Wednesday 27 January 2021

San Francisco mayor says COVID-19 vaccination goal is being held up

SAN FRANCISCO, Calif. (KRON) - San Francisco Mayor London Breed says the city has a plan in place to vaccinate thousands of people daily but it needs the vaccines to accomplish it. 

According to Mayor Breed, the goal is to vaccinate some 10,000 people a day. 

The goal she says is being held up by a plan that she calls insufficient, inconsistent and unpredictable. 

Mayor Breed says a lack of COVID-19 vaccines is hurting the city's efforts to protect thousands from the virus. 

"We have a plan and we are ready to distribute 10,000 at least bare minimum per day once we have enough from the vaccine," Mayor Breed said.

With vaccines in high demand, but in short supply, it's unknown when the city will be able to reach that number. 

So far, San Francisco has received 144,000 doses, with nearly 60-percent of those already used. 

With mass vaccination sites in the plans, along with community and mobile clinics to target the most vulnerable communities, she says more vaccines are needed now. 

"To fully deliver this plan, we need more vaccines and we will continue to do everything we can to be ready when our supply of vaccine does increases but for now---vaccine supply remains our biggest constraint," Mayor Breed said.

With nearly two-thirds of the city's vaccines going to hospitals, health leaders say the rollout is insufficient, inconsistent, and unpredictable. 

"That means we can't know from week to week how many slots we'll have open for people to get vaccinated," Dr.
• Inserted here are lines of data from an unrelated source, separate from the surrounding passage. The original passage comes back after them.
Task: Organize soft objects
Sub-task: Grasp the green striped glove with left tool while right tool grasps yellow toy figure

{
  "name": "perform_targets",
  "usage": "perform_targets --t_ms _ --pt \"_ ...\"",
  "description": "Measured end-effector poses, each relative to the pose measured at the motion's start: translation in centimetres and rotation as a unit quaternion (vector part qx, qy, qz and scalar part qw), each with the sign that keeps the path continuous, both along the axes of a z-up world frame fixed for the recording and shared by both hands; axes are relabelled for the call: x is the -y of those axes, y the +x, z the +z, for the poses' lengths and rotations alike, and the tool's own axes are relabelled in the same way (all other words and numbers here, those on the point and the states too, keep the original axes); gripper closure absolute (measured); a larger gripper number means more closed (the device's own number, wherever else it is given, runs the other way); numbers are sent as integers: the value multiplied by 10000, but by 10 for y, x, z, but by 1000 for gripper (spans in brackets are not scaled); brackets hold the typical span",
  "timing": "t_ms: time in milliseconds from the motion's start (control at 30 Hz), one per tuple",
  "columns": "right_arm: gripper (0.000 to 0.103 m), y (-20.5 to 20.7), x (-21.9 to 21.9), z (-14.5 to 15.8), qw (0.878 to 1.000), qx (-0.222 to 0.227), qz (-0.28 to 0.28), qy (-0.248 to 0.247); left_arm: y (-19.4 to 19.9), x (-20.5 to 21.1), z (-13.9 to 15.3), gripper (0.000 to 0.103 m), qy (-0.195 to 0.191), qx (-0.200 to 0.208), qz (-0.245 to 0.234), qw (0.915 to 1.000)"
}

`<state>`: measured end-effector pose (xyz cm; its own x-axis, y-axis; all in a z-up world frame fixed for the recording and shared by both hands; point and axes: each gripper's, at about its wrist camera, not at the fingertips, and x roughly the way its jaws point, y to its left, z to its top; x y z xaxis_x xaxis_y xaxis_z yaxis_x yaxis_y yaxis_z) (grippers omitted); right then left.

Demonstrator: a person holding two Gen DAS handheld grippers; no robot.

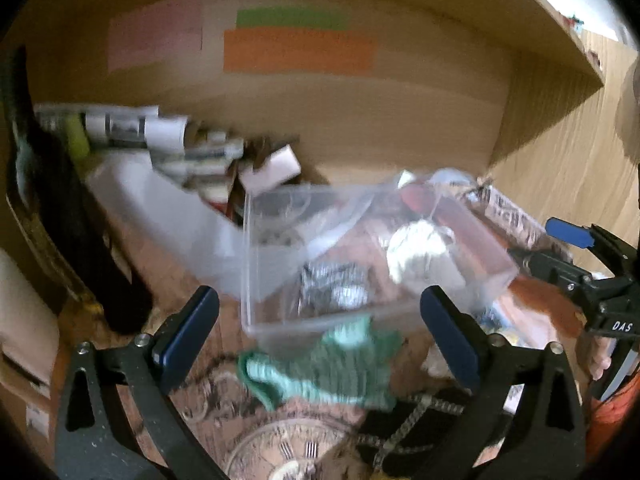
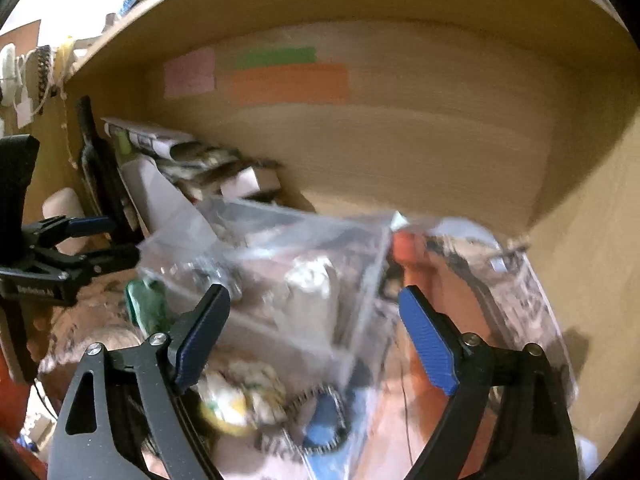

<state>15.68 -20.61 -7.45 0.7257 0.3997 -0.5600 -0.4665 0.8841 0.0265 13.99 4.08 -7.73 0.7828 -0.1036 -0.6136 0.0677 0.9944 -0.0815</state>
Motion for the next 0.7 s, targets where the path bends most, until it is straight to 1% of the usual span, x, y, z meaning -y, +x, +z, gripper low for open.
perform_targets --t_ms 100,200,333,400,533,633,700 --pt "18 -3 9 -20 9994 -338 -90 -57 0 2 -19 1 -64 -244 -30 9997" --pt "18 -5 15 -43 9970 -770 -59 -106 0 5 -36 1 -29 -453 -28 9990" --pt "18 -6 22 -63 9936 -1123 -59 -73 2 6 -56 1 174 -663 166 9975" --pt "18 -6 24 -67 9922 -1238 -48 -104 1 3 -62 1 197 -711 213 9971" --pt "19 -10 27 -69 9922 -1231 -40 -188 1 -8 -69 1 31 -813 336 9961" --pt "19 -13 34 -64 9933 -1145 -149 -84 0 -13 -72 1 -26 -783 377 9962" --pt "19 -14 39 -61 9936 -1104 -239 -40 0 -12 -73 7 -63 -764 359 9964"
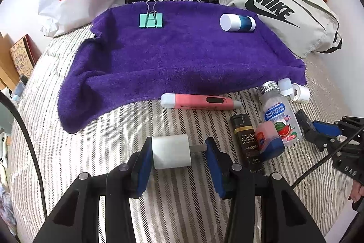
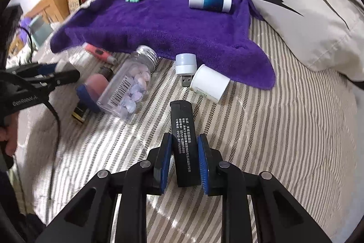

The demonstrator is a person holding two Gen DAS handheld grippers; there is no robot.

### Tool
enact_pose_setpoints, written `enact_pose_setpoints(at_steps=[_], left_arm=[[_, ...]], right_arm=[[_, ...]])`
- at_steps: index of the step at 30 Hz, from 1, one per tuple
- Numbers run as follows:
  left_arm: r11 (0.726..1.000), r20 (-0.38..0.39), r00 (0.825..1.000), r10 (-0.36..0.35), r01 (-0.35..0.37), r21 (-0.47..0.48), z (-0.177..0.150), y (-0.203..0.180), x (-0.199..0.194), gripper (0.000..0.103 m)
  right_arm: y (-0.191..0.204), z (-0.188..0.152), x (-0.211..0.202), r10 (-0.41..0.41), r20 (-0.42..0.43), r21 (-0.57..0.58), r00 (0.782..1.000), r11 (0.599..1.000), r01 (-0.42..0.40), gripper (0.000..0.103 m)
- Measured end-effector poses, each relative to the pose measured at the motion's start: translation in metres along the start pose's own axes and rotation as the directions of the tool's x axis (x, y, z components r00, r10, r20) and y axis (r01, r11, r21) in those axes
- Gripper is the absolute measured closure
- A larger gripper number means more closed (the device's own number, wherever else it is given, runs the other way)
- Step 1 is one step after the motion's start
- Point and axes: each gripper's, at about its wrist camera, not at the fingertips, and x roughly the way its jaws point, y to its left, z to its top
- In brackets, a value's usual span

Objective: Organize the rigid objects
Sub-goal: 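Place the charger cube by the clip while the right tool sets the black box by the container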

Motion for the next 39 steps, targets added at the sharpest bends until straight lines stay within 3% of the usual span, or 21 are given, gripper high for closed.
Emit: enact_pose_setpoints(at_steps=[7,11,18,27,39], left_arm=[[1.000,0.012,1.000,0.008,-0.008,-0.003,0.003,0.004,-0.010,0.060],[1.000,-0.003,1.000,0.012,-0.012,0.002,0.000,0.003,-0.006,0.060],[1.000,-0.019,1.000,0.014,-0.013,0.012,-0.003,0.000,-0.001,0.060],[1.000,0.003,1.000,0.013,-0.013,-0.001,0.000,0.009,-0.013,0.060],[1.000,0.042,0.999,0.004,-0.003,-0.022,0.019,0.027,-0.030,0.060]], right_arm=[[-0.002,-0.002,-0.014,0.039,0.025,0.023,0.999,0.999,-0.040,0.081],[0.000,-0.006,0.001,0.019,-0.024,0.007,1.000,1.000,-0.019,0.081],[0.010,-0.009,0.005,-0.024,-0.012,-0.058,1.000,0.998,0.024,0.080],[-0.002,-0.007,-0.014,0.066,0.034,-0.007,0.997,0.998,-0.066,0.082],[-0.002,0.029,-0.032,0.093,0.093,-0.012,0.991,0.996,-0.093,0.082]])
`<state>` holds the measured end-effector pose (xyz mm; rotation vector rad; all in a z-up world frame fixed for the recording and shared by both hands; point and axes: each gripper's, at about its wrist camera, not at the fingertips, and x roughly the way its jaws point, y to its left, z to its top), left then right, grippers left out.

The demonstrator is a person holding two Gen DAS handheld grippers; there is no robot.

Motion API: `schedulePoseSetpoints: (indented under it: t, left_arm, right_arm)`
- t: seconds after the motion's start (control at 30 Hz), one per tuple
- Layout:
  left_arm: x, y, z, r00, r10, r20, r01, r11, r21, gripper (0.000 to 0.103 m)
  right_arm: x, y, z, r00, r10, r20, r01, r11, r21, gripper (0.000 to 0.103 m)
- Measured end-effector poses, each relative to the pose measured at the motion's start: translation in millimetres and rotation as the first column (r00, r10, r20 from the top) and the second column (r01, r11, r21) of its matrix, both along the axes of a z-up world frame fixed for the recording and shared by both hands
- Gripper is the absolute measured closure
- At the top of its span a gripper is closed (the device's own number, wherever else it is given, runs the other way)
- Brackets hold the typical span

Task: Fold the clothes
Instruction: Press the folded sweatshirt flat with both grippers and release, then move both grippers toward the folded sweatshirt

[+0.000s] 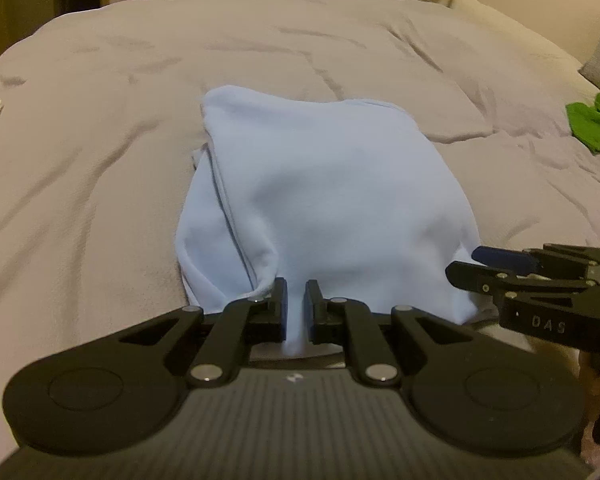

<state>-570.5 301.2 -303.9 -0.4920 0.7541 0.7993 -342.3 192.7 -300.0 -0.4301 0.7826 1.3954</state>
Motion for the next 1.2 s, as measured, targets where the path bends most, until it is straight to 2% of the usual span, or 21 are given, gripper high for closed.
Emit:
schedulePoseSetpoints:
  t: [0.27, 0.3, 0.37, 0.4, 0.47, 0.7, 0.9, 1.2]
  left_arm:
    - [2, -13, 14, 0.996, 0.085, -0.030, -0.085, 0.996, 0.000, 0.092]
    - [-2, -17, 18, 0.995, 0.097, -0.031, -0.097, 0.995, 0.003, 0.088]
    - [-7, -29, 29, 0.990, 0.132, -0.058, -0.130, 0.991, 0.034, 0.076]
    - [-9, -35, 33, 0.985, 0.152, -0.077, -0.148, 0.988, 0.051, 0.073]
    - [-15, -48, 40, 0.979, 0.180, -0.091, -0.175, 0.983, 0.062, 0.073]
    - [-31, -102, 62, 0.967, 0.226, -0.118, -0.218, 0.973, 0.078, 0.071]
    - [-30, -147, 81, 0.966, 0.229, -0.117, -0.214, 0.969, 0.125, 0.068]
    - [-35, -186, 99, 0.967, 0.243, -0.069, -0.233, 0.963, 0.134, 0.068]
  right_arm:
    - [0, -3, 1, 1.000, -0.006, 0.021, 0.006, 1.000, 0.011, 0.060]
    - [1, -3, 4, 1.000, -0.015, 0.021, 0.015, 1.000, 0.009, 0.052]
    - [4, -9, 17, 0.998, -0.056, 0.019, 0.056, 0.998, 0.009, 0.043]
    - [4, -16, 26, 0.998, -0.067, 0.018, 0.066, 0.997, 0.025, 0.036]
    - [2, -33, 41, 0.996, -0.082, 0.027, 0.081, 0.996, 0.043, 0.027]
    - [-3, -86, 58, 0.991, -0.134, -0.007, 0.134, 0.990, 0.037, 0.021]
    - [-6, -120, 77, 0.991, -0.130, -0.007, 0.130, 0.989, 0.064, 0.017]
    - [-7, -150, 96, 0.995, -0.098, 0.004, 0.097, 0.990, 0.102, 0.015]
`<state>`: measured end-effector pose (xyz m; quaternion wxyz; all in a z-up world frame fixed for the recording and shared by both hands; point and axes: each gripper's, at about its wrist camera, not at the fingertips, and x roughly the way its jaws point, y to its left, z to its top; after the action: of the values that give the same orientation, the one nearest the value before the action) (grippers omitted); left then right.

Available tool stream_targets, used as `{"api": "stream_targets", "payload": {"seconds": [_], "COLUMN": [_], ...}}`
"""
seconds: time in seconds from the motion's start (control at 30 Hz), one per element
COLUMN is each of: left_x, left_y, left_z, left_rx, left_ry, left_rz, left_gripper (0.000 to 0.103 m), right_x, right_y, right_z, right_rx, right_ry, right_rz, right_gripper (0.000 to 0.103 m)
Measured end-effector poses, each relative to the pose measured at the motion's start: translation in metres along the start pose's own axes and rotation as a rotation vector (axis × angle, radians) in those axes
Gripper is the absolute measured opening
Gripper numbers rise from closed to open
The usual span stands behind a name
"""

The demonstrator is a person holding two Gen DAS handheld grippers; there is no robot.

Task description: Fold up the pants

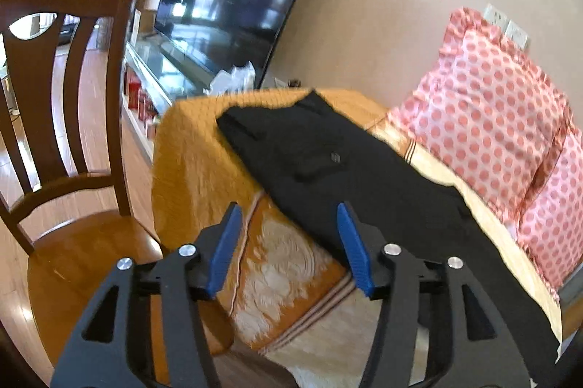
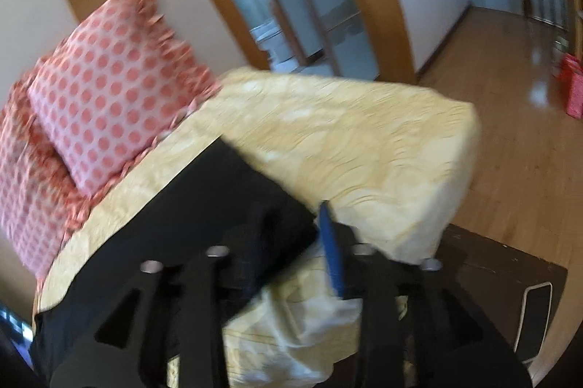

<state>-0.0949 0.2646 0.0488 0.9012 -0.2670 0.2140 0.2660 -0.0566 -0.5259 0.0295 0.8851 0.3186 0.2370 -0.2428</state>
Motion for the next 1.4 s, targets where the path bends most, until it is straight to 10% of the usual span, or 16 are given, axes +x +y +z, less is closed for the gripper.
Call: {"api": "stream_targets", "payload": {"seconds": [0.2, 0.53, 0.63, 0.77, 0.87, 1.0, 1.17, 1.4], "left_x": [-0.006, 0.031, 0.042, 0.047, 0.067, 0.097, 0.069, 0.047], "left_y": [-0.035, -0.060, -0.058, -0.053, -0.041, 0.005, -0.023, -0.018], "left_z": [0.005, -0.016, -0.021, -0.028, -0.034, -0.042, -0.037, -0.024], "left_rx": [0.144, 0.232, 0.227, 0.233, 0.153, -0.213, 0.002, 0.064], "left_ry": [-0.083, 0.068, 0.110, 0.119, 0.243, 0.405, 0.253, 0.185], "left_rz": [-0.073, -0.128, -0.115, -0.096, -0.119, -0.315, -0.218, -0.201], "left_gripper": [0.078, 0.080, 0.083, 0.089, 0.093, 0.094, 0.088, 0.088], "right_x": [0.002, 0.010, 0.021, 0.015, -0.006, -0.025, -0.038, -0.011], "right_y": [-0.020, 0.010, 0.009, 0.024, 0.079, 0.171, 0.309, 0.384], "right_z": [0.001, -0.021, -0.021, -0.020, -0.016, -0.029, -0.111, -0.262], "right_rx": [0.148, 0.139, 0.135, 0.090, -0.041, -0.193, -0.455, -0.695], "right_ry": [0.054, 0.128, 0.123, 0.063, -0.014, 0.004, 0.185, 0.522], "right_rz": [0.083, 0.190, 0.174, 0.167, 0.263, 0.494, 0.804, 0.846], "right_gripper": [0.046, 0.045, 0.015, 0.007, 0.007, 0.007, 0.007, 0.007]}}
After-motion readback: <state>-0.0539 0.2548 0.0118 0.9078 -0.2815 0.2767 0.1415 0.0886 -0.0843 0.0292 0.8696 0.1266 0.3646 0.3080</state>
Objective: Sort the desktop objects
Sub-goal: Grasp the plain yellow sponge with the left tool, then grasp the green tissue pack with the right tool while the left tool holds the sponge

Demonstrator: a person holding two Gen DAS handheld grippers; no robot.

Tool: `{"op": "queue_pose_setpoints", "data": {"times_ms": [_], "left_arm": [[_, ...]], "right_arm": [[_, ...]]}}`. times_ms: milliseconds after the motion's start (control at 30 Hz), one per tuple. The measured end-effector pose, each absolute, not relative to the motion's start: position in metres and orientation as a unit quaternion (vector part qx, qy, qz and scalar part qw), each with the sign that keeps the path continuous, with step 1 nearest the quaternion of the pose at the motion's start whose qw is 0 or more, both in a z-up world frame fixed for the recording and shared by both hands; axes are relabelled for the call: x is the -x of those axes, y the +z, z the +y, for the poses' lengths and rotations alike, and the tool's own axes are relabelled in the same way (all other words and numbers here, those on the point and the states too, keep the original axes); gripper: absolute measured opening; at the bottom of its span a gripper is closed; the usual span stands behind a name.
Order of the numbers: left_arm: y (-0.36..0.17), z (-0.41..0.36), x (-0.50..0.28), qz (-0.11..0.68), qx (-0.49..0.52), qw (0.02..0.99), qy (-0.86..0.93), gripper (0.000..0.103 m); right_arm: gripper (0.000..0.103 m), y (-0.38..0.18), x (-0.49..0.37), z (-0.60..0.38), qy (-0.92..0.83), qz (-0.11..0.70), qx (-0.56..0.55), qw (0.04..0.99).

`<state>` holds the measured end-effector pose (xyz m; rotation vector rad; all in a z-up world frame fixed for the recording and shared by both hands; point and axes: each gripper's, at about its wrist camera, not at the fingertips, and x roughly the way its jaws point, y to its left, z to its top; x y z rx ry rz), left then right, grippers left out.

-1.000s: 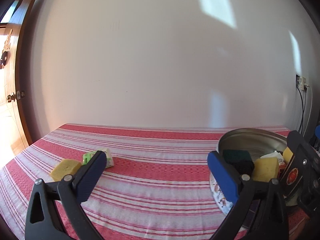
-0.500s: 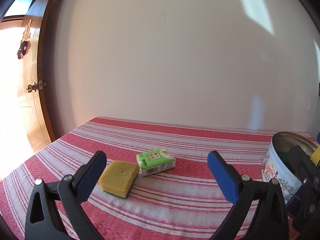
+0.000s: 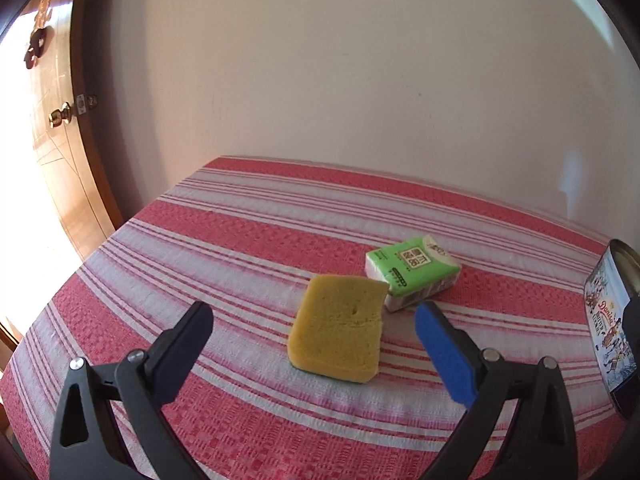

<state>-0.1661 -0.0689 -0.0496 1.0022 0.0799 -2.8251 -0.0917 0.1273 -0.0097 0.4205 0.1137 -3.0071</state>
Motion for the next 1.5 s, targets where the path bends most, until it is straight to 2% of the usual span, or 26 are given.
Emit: {"op": "queue_pose_setpoints", "data": {"times_ms": [133,233,333,400,467,500,533,667,800,1000,1233,1333,1400,1467,1500], "left_arm": [[-0.062,-0.056,0.191,-0.008,-0.383,0.079,-0.92,0.102],[-0.07,-0.058,0.203,-0.004,-0.412,0.081,-0.907,0.1],[-0.081,-0.071,0.211,0.04,-0.448,0.06,-0.891,0.091],[-0.078,-0.08,0.208,0.066,-0.434,0.052,-0.897,0.083],[-0.076,-0.082,0.206,0.073,-0.428,0.052,-0.899,0.064],[-0.076,-0.082,0.205,0.073,-0.426,0.046,-0.901,0.06],[-0.075,-0.08,0.203,0.072,-0.424,0.036,-0.902,0.051],[-0.07,-0.086,0.195,0.108,-0.398,0.023,-0.911,0.051],[-0.054,-0.108,0.176,0.159,-0.331,0.04,-0.929,0.051],[-0.025,-0.096,0.148,0.069,-0.229,0.122,-0.963,0.051],[-0.015,-0.101,0.144,0.092,-0.236,0.127,-0.959,0.051],[-0.009,-0.101,0.141,0.101,-0.242,0.128,-0.956,0.051],[-0.021,-0.111,0.155,0.099,-0.243,0.128,-0.956,0.051],[-0.022,-0.109,0.155,0.094,-0.244,0.127,-0.957,0.051],[-0.022,-0.107,0.155,0.092,-0.245,0.126,-0.957,0.051]], "right_arm": [[0.102,-0.01,0.091,0.14,-0.987,0.01,-0.149,0.055],[0.102,-0.009,0.097,0.141,-0.985,-0.002,-0.159,0.061],[0.102,-0.008,0.096,0.138,-0.985,-0.002,-0.159,0.065],[0.102,-0.007,0.096,0.138,-0.984,0.003,-0.161,0.069],[0.102,-0.008,0.098,0.136,-0.984,0.008,-0.164,0.07],[0.102,-0.008,0.099,0.136,-0.983,0.01,-0.167,0.071],[0.102,-0.008,0.101,0.136,-0.983,0.012,-0.171,0.072],[0.102,-0.011,0.112,0.131,-0.975,0.024,-0.201,0.087],[0.102,-0.015,0.132,0.118,-0.969,0.031,-0.225,0.096],[0.102,-0.027,0.186,0.08,-0.945,0.063,-0.29,0.138],[0.102,-0.046,0.242,0.032,-0.913,0.115,-0.359,0.155],[0.102,-0.057,0.258,0.016,-0.898,0.146,-0.394,0.133],[0.102,-0.061,0.263,0.011,-0.888,0.148,-0.409,0.146],[0.093,-0.059,0.263,0.012,-0.89,0.142,-0.408,0.149],[0.082,-0.059,0.263,0.014,-0.888,0.133,-0.409,0.161]]}}
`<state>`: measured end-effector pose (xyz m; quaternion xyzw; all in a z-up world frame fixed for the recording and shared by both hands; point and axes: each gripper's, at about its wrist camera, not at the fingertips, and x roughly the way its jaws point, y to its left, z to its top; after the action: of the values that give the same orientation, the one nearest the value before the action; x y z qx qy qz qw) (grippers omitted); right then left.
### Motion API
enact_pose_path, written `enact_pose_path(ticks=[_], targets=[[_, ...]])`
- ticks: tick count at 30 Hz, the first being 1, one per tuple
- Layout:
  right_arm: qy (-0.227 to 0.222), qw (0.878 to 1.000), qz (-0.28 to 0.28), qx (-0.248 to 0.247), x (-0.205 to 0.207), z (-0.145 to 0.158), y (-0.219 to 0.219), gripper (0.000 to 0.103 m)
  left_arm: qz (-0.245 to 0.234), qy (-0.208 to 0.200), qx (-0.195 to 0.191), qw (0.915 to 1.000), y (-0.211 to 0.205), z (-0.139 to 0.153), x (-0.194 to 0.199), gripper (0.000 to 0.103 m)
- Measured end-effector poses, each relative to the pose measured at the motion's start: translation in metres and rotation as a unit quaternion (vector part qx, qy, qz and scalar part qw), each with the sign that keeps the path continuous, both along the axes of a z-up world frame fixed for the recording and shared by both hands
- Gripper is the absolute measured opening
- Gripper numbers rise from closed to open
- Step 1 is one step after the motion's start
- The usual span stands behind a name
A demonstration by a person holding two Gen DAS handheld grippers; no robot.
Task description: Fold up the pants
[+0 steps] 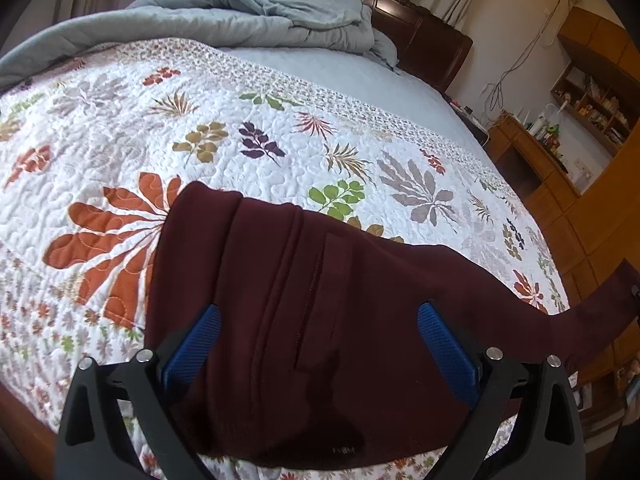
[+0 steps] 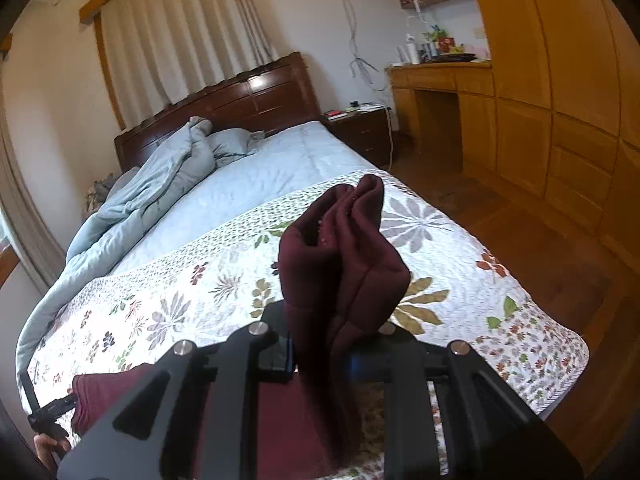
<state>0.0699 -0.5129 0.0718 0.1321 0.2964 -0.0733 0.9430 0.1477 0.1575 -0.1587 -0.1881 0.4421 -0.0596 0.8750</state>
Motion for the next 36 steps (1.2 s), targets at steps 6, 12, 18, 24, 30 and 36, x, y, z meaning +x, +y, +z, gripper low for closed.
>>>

Susan Philip said.

Tuesday, President Biden announced plans to ramp up distribution of millions of doses to the states. 

The states who receive the vaccines from the federal government are resposnible for divvying them up for communities.

Here in California, the Golden State has been under fire for its vaccine rollout. 

Governor Gavin Newsom announced plans to re-vamp the state's process of getting vaccines to cities. 

More help could be on the way soon. 

Next week, Johnson and Johnson is expected to announce if their vaccine is effective against the virus.

“In the 45,000 patients that were enrolled worldwide, we haven't seen any serious adverse events attributed to the vaccine," Dr. Phillip Grant said.